There’s something about the bagpipes that touches the nerve centre of your soul. They’re haunting, as if the music was coming from another world, a parallel universe where power is fashioned by spirit rather than by strength.
I grew up thinking that uilleann pipes came from Ireland and bagpipes came from Scotland – but the first set of pipes actually came from somewhere in the Middle East. Theirs is a long, colourful, much debated history. Back in 1745, they were deemed ‘instruments of war’ in Scotland where being caught playing them meant certain death. Early Roman coins show Nero playing the pipes and not the fiddle as Rome was going up in flames! Every day is an education in my world.
Pipers in Scotland and Ireland are in their hundreds. In Hungary, you might find ten. There’s just one working pipe band – The Budapest Highlanders Pipe Band – a five-man-strong mix of kilted, sporraned pipers and drummers, all Hungarian. When I met this charming, talented bunch of lads recently, I couldn’t help but ask why…why the pipes?

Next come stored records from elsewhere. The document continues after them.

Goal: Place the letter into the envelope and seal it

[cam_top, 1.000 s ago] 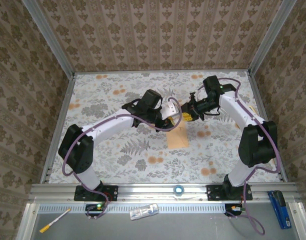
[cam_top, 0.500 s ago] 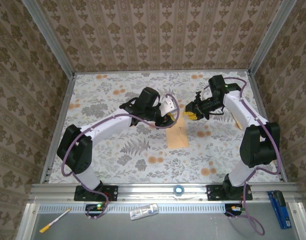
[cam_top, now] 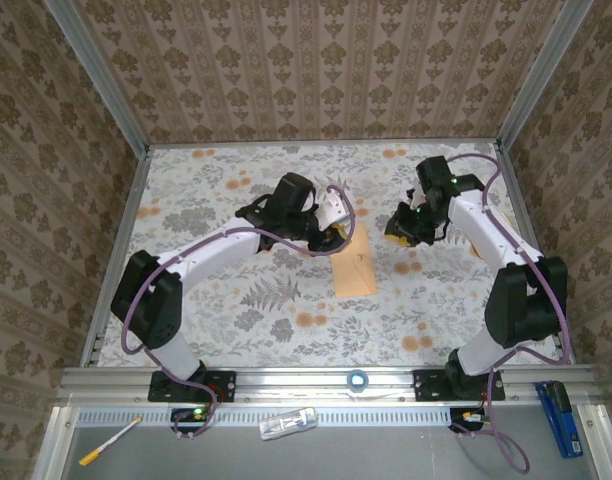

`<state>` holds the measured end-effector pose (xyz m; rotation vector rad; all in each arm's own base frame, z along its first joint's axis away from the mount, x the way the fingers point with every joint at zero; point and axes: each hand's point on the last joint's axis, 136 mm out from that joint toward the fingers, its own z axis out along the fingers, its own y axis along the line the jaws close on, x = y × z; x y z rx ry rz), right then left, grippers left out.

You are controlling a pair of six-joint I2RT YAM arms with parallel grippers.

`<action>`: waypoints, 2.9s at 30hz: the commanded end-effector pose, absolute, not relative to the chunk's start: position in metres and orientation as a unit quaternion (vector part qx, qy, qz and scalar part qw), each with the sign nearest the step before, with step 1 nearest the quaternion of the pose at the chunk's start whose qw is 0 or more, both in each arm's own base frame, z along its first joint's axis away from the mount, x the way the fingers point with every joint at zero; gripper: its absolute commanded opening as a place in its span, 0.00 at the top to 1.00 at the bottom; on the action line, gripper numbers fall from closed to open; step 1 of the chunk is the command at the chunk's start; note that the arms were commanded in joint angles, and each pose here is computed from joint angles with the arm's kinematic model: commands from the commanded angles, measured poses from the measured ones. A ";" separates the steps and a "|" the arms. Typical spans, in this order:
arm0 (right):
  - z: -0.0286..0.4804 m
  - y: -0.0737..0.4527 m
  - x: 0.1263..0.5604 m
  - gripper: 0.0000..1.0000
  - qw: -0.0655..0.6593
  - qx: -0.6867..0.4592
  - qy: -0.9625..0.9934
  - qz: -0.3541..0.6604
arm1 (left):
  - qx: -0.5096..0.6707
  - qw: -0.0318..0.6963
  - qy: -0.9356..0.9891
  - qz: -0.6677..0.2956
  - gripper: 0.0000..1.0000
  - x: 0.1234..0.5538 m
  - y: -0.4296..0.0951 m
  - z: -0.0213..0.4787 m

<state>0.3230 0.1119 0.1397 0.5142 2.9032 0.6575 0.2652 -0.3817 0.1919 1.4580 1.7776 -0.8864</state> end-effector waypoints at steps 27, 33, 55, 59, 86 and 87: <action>0.032 0.073 0.304 0.70 0.161 0.237 0.958 -0.021 | 0.536 0.348 0.680 -0.359 1.00 0.259 -0.367 0.200; 0.028 0.076 0.301 0.68 0.155 0.236 0.959 -0.022 | 0.534 0.349 0.681 -0.360 1.00 0.259 -0.363 0.200; 0.036 0.095 0.301 0.65 0.099 0.198 0.975 0.016 | 0.529 0.347 0.683 -0.364 1.00 0.259 -0.361 0.200; 0.037 0.096 0.298 0.64 0.076 0.194 0.978 0.021 | 0.529 0.347 0.683 -0.364 1.00 0.259 -0.361 0.200; 0.030 0.097 0.300 0.63 0.046 0.170 0.984 0.011 | 0.528 0.345 0.685 -0.364 1.00 0.260 -0.360 0.198; 0.031 0.097 0.300 0.61 0.047 0.170 0.984 0.009 | 0.527 0.345 0.686 -0.364 1.00 0.260 -0.360 0.198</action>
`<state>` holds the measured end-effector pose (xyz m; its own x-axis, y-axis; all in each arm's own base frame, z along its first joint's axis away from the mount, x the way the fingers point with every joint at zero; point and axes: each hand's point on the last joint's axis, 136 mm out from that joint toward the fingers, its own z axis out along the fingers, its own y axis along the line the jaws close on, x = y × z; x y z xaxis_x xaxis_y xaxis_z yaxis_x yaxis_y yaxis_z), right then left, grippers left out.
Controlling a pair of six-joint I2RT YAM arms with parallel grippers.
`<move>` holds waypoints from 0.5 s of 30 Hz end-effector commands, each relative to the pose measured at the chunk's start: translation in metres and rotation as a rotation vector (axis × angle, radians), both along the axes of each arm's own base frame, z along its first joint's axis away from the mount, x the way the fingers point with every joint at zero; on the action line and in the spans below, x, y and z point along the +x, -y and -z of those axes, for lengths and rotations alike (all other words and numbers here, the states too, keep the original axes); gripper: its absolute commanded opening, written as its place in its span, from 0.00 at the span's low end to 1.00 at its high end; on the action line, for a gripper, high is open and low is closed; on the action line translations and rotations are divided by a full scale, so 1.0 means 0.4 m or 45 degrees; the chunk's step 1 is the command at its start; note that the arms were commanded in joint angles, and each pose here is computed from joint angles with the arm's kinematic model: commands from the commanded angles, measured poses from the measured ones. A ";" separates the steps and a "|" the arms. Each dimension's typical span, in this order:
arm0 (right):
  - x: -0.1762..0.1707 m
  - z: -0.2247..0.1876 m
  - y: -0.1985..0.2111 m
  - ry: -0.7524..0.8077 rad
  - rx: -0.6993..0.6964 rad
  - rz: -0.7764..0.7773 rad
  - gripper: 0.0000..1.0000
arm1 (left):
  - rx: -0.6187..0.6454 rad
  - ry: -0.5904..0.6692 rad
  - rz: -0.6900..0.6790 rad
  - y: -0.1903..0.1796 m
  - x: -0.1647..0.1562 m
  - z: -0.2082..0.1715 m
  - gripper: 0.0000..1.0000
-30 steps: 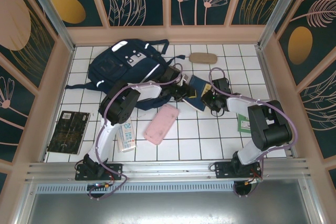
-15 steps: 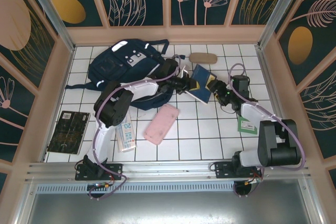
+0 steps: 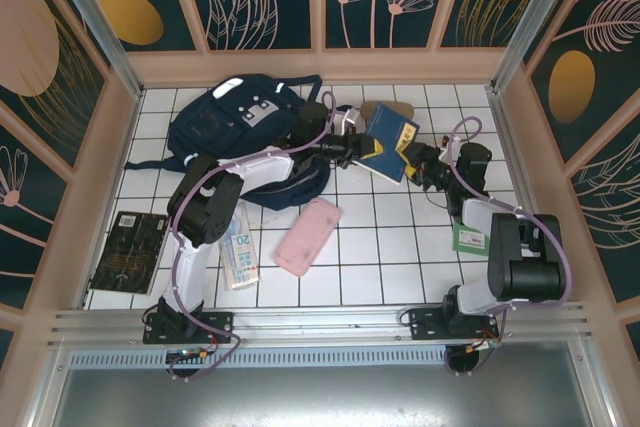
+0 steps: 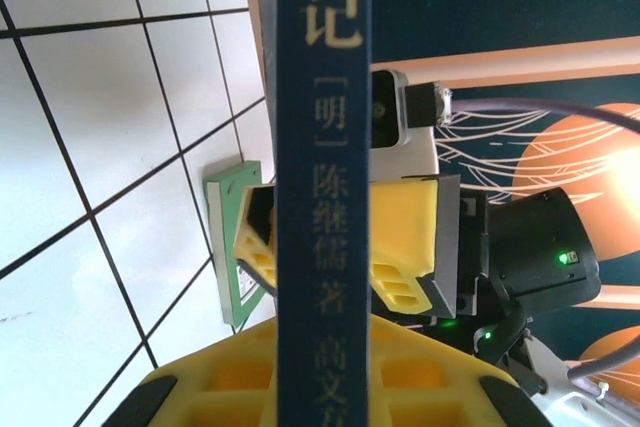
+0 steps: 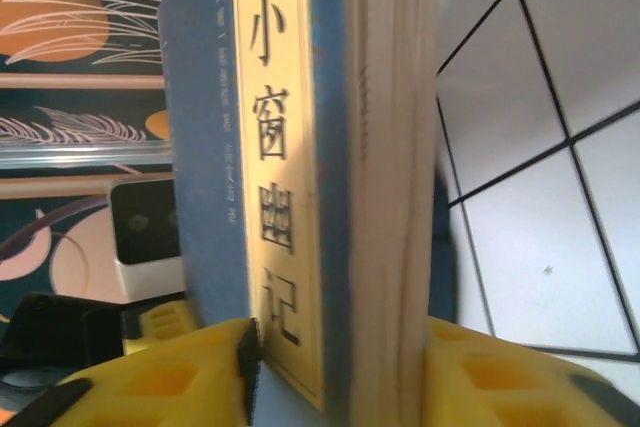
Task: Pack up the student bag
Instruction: Pass the book.
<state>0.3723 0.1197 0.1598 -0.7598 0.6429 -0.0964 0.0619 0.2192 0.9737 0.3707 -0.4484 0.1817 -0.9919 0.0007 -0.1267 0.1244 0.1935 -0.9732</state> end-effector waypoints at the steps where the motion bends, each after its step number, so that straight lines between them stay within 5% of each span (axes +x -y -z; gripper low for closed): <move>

The newest member of the band, Gergő Schmidt, explained his story. When visiting Scotland as an 8-year-old boy, he fell in love with the bagpipes. When he was 15 he realised his dream of playing them. He started off with some Hungarian pipes and then about three years ago, moved on to his set of Scottish Hardie bagpipes. He’s still learning and while learning he plays the snare drum with the Band. Snare drummers, apparently, are even harder to find than bagpipers in Hungary, so Schmidt has cornered the market.
He was attracted by the music and its unique sense of power coupled to the calm that is its essence. A landscape gardener and a grower of bonsai trees by trade, the patience required to master both his profession and his hobby is quite similar; the placidness he exudes testifies to how well suited he is to each.
As lead piper, Imre Jarabek holds the veto card. They’re a band, not a democracy, says Schmidt, with a smile. Someone has to take a decision when they can’t agree. By day, Imre is a forester, another occupation that requires tenacity and patience. Pipers Daniel Pásztor and Istvan Murányi teach Latin and work in the cosmetics business, respectively. Gabor Zimboran plays both the tenor and bass drums; his day job is running (and teaching at) an Irish dance school. Collectively they are the Band.
They get together twice a month to practice – no mean feat considering they live hundreds of miles apart. And they play some regular gigs around the country. They’ll be at the head of the St Patrick’s Day Parade in Budapest in March and I’m hoping to see them play at the Celtic Festival in Sopron this summer in the company of kilted caber-tossing foresters. They say they owe their exposure in large part to the ministrations of Zoltán Magyar, President of the Hungarian Scottish Society, who has facilitated introductions to Scottish pipers and helped raise their profile in Hungary.
As I listened to them banter with visiting pipers from Scotland at the recent Burns Supper in the Corinthia Hotel, I was struck by what a leveller music is. No matter their nationality, their profession, their religion, their beliefs, their age, their ethnicity, their language … those who share a love of, and a passion for, music will always be at home together. The world needs more of it.